Global Enterprises
At some time you must have come
across products produced by Multi
National Corporations (MNCs). In
the last 2 decades or so. MNCs have
played an important role in the Indian
economy. They have become a common
feature of most developing economies
in the world. MNCs as is evident
from what we see around us, are gigantic corporations which have their operations in a number
of countries.
They are characterised by their huge
size, large number of products,
advanced technology, marketing
strategies and network of operations
all over the world. Global enterprises
thus are huge industrial organisations
which extend their industrial and
marketing operations through a
network of their branches in several
countries. These enterprises operate
in several areas producing multiple
products with their business strategy
extending over a number of countries.
They do not aim at maximising profits
from one or two products but instead
spread their branches all over.
Features
These corporations have distinct
features which distinguish them from
other private sector companies, public
sector companies and public sector
enterprises.
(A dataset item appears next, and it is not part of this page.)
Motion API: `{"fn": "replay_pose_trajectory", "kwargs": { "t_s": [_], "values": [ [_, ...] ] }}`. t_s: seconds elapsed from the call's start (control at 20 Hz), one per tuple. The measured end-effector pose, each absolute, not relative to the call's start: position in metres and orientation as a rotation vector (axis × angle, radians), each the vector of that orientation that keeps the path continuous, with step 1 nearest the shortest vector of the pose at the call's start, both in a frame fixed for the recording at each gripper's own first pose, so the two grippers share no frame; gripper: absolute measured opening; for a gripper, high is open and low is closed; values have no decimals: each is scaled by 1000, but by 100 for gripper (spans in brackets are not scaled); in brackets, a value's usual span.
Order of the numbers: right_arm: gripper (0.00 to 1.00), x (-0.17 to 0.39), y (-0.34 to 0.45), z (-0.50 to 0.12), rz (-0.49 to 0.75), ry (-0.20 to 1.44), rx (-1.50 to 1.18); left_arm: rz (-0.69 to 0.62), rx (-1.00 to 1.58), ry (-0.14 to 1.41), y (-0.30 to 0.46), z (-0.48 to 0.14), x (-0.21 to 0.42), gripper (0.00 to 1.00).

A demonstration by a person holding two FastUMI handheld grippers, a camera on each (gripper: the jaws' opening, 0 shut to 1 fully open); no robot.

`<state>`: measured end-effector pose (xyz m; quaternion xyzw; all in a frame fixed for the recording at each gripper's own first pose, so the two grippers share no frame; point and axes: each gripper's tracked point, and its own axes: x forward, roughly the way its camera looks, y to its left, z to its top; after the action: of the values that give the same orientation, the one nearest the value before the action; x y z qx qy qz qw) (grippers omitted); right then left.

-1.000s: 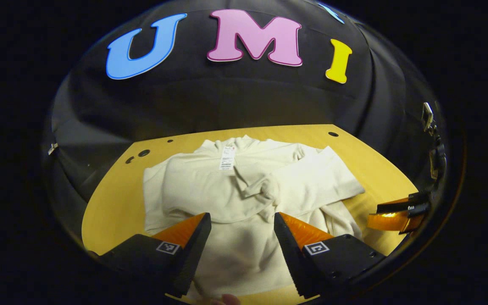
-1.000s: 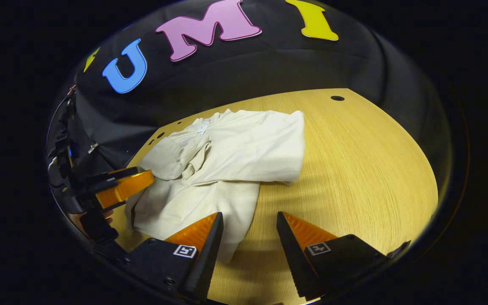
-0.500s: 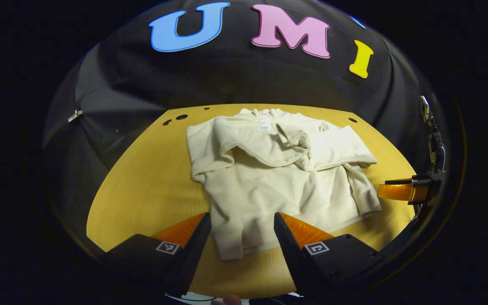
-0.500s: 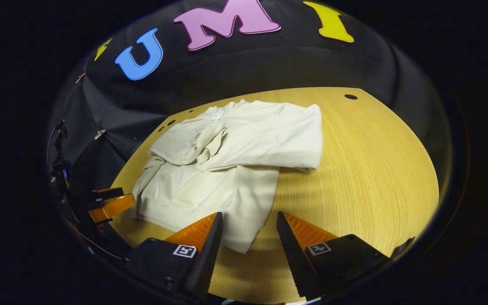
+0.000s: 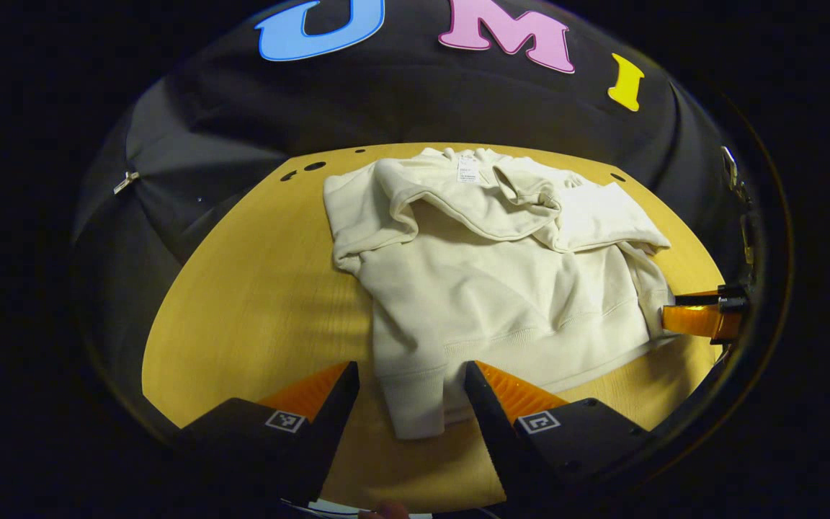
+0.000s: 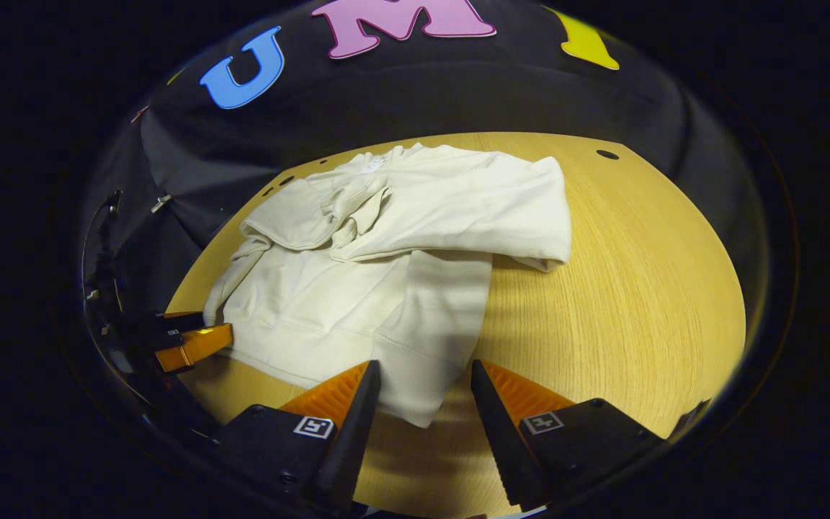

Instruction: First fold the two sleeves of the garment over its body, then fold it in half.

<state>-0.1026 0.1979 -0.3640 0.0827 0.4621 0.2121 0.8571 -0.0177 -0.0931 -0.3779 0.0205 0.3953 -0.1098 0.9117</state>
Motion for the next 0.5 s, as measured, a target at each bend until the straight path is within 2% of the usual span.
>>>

These are as follows:
(i) Huge capital resources: These
enterprises are characterised by
possessing huge financial resources
and the ability to raise funds from
different sources. They are able to
tap funds from various sources. They
may issue equity shares, debentures
or bonds to the public. They are also
in a position to borrow from financial
institutions and international banks.
They enjoy credibility in the capital
market. Even investors and banks of
the host country are willing to invest
in them. Because of their financial
strength they are able to survive under
all circumstances.
(ii) Foreign collaboration: Global
enterprises usually enter into
agreements with Indian companies
pertaining to the sale of technology,
production of goods, use of brand
names for the final products, etc. These
MNCs may collaborate with companies
in the public and private sector. There
are usually various restrictive clauses
in the agreement relating to transfer
of technology, pricing, dividend
payments, tight control by foreign
technicians, etc. Big industrial houses
wanting to diversify and expand have
gained by collaborating with MNCs in
terms of patents, resources, foreign
exchange etc. But at the same time
these foreign collaborations have given
rise to the growth of monopolies and
concentration of power in few hands.
(iii) Advanced technology: These
enterprises possess technological
superiorities in their methods of
production. They are able to conform
to international standards and quality
specifications. This leads to industrial
progress of the country in which such
corporations operate since they are
able to optimally exploit local resources
and raw materials. Computerisation
and other inventions have come due
to the technological advancements
provided by MNCs.
(iv) Product innovation: These
enterprises are characterised by
having highly sophisticated research
and development departments
engaged in the task of developing
new products and superior designs of
existing products. Qualitative research
requires huge investment which only
global enterprises can afford.
(v) Marketing strategies: The
marketing strategies of global
companies are far more effective than
other companies. They use aggressive
marketing strategies in order to
increase their sales in a short period.
They posses a more reliable and upto-
date market information system.
Their advertising and sales promotion
techniques are normally very effective.
Since they already have carved out
a place for themselves in the global
market, and their brands are wellknown,
selling their products is not a
problem.
(vi) Expansion of market territory:
Their operations and activities extend
beyond the physical boundaries of their
own countries. Their international image also builds up and their market
territory expands enabling them
to become international brands.
They operate through a network of
subsidiaries, branches and affiliates
in host countries. Due to their giant
size they occupy a dominant position
in the market.
(vii) Centralised control: They have
their headquaters in their home
country and exercise control over all
branches and subsidiaries. However,
this control is limited to the broad policy
framework of the parent company.
There is no interference in day-to-day
operations.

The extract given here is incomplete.